> **To do**: From the data below, tally each line that has "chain" in it, then give that tally without comment.

> **Data segment**:

>>>

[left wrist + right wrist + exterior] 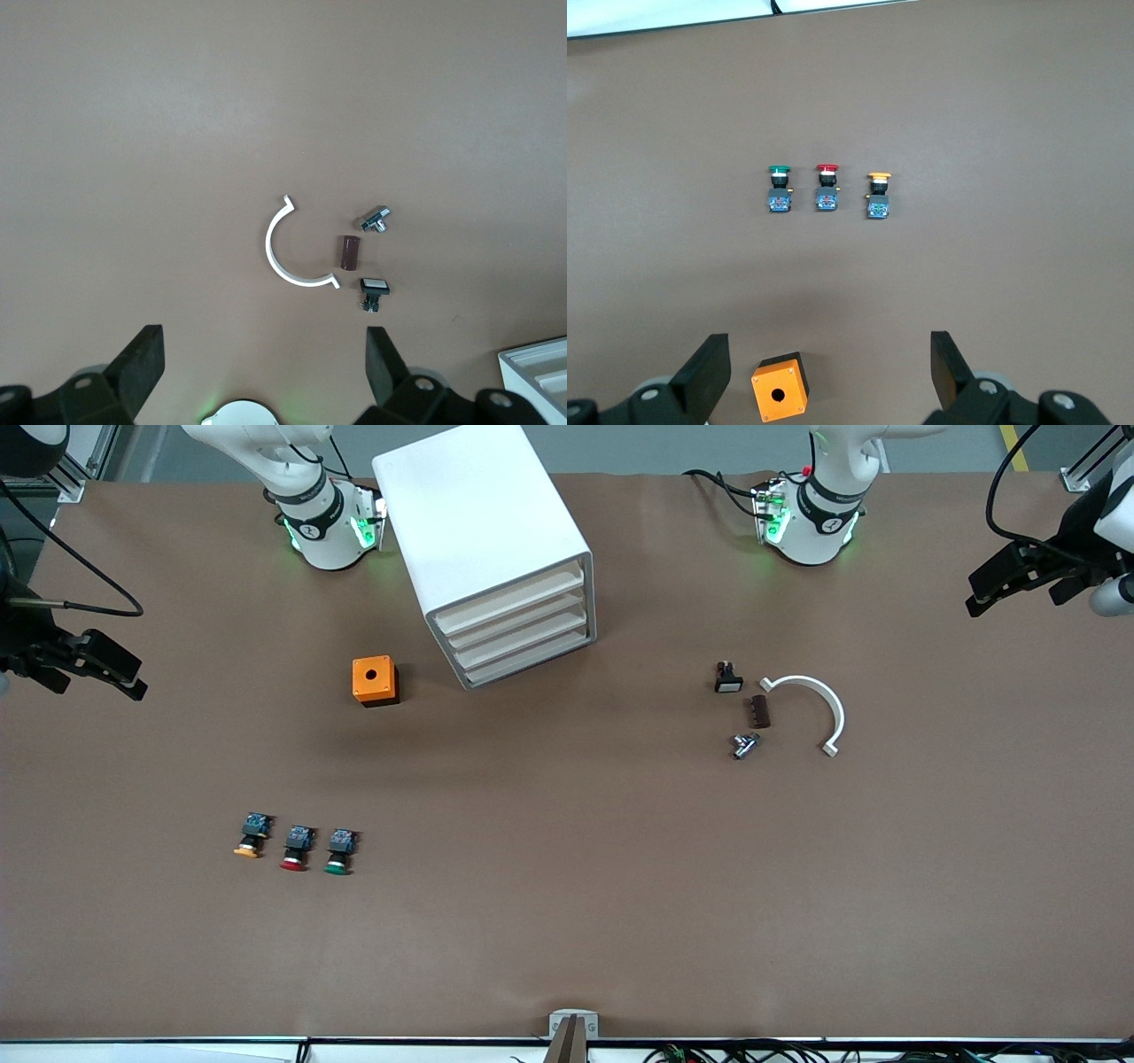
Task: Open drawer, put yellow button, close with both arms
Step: 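Reach the left gripper toward the cabinet while the right gripper reaches the buttons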
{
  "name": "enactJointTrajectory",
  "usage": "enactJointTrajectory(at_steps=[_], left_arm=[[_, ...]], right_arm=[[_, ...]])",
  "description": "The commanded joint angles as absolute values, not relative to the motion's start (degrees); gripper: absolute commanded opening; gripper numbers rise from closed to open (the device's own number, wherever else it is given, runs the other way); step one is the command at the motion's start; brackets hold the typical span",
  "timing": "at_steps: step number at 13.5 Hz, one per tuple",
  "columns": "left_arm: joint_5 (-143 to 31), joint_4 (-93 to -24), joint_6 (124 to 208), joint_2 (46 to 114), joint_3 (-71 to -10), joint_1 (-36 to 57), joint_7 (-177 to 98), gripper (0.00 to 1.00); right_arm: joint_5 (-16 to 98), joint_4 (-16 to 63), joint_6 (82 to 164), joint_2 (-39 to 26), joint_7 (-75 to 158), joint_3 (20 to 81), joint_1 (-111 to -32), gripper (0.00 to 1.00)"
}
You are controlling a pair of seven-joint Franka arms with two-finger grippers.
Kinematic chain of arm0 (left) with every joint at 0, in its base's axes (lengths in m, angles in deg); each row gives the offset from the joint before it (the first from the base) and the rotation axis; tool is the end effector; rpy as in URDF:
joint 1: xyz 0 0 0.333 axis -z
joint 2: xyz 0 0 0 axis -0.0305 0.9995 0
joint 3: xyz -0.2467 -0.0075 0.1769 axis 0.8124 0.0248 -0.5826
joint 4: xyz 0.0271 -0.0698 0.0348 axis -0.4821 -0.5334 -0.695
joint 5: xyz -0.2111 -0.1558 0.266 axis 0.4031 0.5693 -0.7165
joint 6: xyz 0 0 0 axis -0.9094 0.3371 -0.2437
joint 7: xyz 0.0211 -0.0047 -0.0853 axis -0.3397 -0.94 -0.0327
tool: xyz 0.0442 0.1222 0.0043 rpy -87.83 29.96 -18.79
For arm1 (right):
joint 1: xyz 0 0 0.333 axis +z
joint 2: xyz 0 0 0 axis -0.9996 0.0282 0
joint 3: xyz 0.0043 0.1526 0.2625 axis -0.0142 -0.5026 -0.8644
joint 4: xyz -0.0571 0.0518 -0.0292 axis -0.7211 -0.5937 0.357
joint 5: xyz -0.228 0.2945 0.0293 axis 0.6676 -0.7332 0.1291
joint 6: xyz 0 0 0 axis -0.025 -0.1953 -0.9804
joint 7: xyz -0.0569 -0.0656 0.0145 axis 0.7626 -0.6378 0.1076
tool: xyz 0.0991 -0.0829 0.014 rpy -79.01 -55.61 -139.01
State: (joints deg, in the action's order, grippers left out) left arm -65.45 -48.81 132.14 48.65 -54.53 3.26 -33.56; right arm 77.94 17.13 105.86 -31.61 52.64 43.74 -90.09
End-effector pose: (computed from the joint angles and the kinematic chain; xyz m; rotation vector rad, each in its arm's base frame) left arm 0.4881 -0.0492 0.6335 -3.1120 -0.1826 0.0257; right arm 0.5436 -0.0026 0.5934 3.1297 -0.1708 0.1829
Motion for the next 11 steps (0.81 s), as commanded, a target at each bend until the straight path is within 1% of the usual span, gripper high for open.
enactJointTrajectory(at_steps=[1, 7, 11], left_arm=[[-66.16, -48.67, 132.36, 48.66, -54.11, 3.24, -36.31, 1.00], [-66.24, -48.41, 132.36, 50.58, -54.20, 3.59, -37.82, 1.00], [-65.45, -47.27, 132.53, 56.64, -53.59, 4.82, -38.00, 1.00]], right_arm=[[79.01, 18.63, 106.43, -33.17, 52.09, 42.43, -91.46, 1.00], [79.01, 18.20, 106.25, -33.08, 52.36, 42.26, -91.29, 1.00], [79.01, 18.20, 106.61, -32.91, 52.18, 42.43, -91.64, 1.00]])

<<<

> **Task result**: 2